§ **EXERCISE INSTRUCTIONS**
State the count of lines in this material that hold the string "comes" and add nothing.

§ **EXERCISE INPUT**
::::
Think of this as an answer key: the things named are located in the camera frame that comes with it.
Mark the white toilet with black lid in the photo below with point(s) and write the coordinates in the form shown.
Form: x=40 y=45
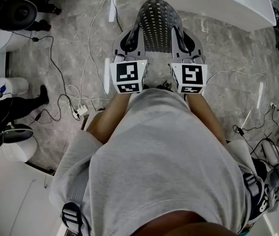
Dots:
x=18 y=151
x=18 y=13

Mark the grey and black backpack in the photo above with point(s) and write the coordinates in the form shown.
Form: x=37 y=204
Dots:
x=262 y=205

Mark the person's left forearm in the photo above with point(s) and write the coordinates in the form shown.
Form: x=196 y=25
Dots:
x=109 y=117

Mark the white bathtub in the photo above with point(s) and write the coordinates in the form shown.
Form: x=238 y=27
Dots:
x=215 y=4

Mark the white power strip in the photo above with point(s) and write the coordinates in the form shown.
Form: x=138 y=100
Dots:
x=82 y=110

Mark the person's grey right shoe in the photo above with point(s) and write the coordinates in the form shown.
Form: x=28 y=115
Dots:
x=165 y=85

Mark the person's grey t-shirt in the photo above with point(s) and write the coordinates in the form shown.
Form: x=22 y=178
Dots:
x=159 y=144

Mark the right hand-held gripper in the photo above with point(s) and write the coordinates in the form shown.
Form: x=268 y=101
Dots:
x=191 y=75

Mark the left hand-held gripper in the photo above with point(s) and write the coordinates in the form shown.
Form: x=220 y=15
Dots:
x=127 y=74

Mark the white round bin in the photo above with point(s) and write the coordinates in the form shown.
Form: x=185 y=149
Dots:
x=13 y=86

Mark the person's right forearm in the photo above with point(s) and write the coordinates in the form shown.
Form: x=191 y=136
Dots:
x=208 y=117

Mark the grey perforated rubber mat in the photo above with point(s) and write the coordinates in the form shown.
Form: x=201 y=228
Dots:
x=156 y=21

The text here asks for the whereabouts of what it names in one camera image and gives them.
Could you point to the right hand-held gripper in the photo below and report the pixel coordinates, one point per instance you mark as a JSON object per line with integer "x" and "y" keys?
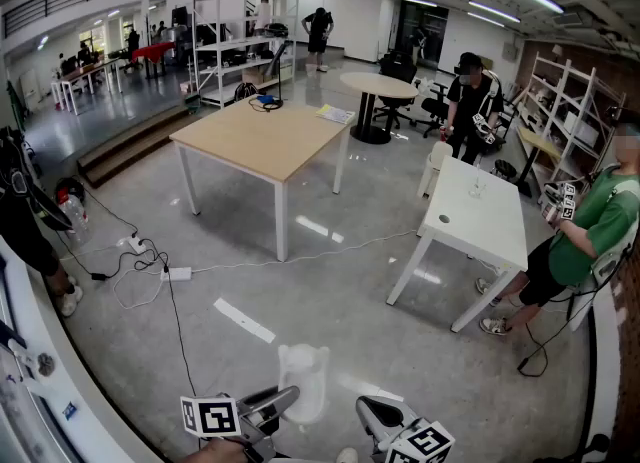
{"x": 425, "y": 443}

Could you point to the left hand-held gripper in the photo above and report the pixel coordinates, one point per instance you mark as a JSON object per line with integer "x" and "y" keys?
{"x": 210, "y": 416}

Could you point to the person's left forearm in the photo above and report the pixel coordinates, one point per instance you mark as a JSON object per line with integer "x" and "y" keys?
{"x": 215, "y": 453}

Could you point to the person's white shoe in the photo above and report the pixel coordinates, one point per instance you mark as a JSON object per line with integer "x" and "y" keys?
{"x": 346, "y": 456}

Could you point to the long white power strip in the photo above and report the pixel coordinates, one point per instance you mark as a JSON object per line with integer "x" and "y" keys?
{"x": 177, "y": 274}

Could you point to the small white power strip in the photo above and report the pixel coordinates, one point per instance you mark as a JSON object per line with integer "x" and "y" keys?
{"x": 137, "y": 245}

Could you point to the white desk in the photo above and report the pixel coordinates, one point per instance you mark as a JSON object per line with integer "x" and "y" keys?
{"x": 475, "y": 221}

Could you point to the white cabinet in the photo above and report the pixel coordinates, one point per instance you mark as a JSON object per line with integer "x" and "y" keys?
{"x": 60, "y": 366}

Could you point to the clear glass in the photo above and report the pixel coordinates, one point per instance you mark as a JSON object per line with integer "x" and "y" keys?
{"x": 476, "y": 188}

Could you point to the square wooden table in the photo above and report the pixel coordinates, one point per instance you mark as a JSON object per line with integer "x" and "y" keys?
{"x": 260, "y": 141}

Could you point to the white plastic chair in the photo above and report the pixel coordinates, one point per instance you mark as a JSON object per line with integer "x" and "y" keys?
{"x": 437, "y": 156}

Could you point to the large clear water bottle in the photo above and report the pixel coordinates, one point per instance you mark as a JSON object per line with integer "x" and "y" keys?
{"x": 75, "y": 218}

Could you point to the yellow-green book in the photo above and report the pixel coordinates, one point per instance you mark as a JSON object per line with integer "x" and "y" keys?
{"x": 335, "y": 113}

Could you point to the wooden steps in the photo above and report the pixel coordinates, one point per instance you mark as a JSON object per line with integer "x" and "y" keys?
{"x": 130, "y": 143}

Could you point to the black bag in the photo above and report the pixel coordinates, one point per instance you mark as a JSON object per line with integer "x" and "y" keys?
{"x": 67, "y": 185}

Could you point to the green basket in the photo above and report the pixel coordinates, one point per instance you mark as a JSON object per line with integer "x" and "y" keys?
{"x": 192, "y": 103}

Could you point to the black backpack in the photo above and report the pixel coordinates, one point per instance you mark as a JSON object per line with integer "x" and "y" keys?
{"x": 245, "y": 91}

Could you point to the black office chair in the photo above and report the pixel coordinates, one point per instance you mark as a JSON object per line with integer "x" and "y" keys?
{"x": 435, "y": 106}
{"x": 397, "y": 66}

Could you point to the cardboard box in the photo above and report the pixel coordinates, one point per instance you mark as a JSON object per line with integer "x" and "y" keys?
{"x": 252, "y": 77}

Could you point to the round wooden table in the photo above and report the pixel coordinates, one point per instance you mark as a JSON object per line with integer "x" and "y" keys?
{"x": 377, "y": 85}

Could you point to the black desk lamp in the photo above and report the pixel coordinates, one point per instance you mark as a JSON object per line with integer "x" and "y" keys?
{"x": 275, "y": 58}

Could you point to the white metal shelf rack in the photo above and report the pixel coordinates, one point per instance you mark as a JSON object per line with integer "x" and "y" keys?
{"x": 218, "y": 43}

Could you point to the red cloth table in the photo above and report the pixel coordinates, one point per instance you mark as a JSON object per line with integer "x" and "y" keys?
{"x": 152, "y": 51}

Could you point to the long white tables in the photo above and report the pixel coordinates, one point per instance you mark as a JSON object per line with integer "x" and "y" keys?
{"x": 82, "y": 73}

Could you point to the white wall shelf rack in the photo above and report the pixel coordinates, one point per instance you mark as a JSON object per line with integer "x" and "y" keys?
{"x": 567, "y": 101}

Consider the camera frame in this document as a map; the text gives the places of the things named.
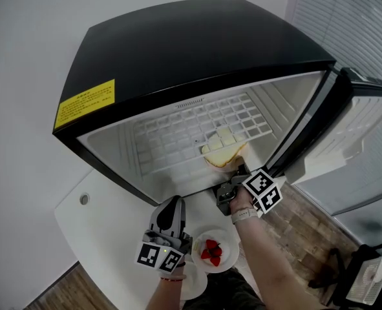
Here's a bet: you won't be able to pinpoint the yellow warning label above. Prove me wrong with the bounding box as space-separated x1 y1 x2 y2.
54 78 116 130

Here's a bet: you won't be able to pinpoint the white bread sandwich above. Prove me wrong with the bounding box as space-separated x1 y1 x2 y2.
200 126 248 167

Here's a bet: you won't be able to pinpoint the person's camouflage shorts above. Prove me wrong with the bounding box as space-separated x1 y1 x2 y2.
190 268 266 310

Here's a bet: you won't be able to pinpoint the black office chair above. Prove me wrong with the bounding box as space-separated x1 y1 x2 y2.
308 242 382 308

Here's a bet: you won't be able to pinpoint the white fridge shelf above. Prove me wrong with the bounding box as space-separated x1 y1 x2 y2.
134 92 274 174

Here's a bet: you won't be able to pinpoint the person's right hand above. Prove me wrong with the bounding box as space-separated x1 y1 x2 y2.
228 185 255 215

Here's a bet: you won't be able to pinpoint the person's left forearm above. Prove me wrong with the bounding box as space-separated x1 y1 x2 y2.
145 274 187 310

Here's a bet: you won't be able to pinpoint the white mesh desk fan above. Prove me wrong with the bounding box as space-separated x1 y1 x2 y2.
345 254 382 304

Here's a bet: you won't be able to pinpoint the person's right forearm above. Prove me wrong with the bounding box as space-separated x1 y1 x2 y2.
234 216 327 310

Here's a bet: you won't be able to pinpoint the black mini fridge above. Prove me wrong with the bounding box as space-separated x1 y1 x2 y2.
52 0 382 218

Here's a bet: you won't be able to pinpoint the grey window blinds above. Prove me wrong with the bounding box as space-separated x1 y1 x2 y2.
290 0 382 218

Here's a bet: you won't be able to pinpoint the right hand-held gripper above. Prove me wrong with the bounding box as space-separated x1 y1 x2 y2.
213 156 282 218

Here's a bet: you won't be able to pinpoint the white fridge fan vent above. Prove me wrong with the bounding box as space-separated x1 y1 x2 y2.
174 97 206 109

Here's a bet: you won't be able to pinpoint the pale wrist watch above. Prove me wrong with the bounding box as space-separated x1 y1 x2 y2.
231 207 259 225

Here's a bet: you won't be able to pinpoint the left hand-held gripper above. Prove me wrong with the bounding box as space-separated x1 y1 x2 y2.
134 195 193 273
::::
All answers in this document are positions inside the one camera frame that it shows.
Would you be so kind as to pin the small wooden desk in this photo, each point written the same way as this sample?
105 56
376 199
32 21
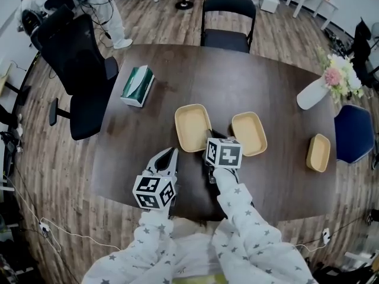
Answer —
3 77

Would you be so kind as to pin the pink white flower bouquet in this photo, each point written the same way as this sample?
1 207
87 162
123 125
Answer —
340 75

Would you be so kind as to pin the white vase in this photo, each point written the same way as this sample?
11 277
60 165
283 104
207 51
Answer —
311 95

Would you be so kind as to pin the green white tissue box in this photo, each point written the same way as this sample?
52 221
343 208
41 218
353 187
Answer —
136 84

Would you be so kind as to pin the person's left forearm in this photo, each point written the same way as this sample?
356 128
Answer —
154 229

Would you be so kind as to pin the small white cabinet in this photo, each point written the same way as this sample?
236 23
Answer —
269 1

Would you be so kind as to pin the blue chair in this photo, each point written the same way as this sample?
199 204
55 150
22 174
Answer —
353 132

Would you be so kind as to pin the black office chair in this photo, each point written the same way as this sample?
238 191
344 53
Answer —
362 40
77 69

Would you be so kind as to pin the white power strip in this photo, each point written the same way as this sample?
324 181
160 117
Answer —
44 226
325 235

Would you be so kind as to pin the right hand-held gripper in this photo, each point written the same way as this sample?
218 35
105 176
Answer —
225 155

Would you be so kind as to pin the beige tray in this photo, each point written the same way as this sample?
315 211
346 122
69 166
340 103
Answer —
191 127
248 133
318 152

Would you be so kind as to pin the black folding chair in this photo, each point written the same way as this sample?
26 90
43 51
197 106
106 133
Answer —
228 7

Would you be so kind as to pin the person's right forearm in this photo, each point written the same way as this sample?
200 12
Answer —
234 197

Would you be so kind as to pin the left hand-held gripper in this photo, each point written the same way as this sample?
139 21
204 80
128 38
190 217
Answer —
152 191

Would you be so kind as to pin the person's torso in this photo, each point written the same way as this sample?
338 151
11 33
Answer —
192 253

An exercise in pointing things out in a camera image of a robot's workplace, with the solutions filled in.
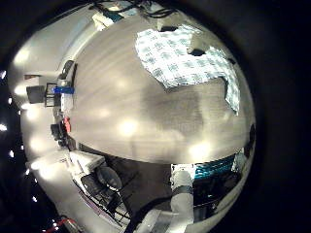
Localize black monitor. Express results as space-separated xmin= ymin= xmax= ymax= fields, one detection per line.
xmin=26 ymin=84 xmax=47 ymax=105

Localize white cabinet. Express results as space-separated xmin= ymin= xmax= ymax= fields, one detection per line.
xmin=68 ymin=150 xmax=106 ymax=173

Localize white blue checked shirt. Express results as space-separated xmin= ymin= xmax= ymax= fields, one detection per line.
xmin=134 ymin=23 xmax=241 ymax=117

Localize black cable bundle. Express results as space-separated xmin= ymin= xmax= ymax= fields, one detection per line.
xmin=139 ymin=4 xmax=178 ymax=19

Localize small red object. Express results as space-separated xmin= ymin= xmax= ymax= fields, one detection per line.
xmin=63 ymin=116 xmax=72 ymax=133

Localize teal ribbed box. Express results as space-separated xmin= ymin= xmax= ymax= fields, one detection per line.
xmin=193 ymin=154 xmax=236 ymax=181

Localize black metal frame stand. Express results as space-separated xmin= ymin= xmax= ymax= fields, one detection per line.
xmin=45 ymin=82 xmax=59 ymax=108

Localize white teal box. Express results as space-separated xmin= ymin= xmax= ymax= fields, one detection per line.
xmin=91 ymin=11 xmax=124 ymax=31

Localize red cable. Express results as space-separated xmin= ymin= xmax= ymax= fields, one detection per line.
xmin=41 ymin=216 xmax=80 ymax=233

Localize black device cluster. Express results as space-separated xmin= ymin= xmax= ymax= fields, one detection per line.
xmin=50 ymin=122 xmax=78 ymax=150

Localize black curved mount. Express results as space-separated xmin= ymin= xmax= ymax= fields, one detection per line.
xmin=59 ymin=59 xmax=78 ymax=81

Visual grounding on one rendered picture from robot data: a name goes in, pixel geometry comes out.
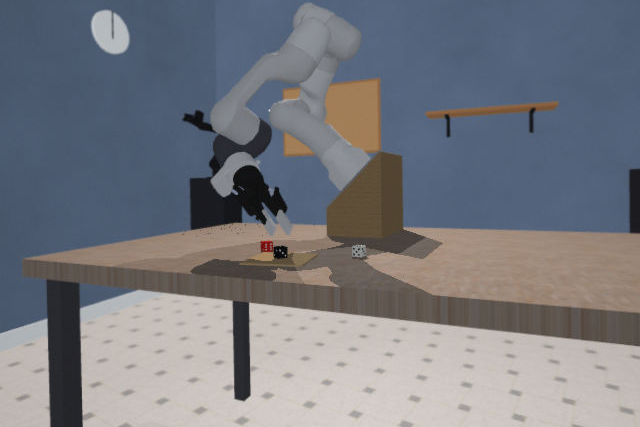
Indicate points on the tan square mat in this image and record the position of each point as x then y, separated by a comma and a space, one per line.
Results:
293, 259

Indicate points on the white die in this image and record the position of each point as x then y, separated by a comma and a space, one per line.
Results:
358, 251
::::
§ **EXERCISE OUTPUT**
2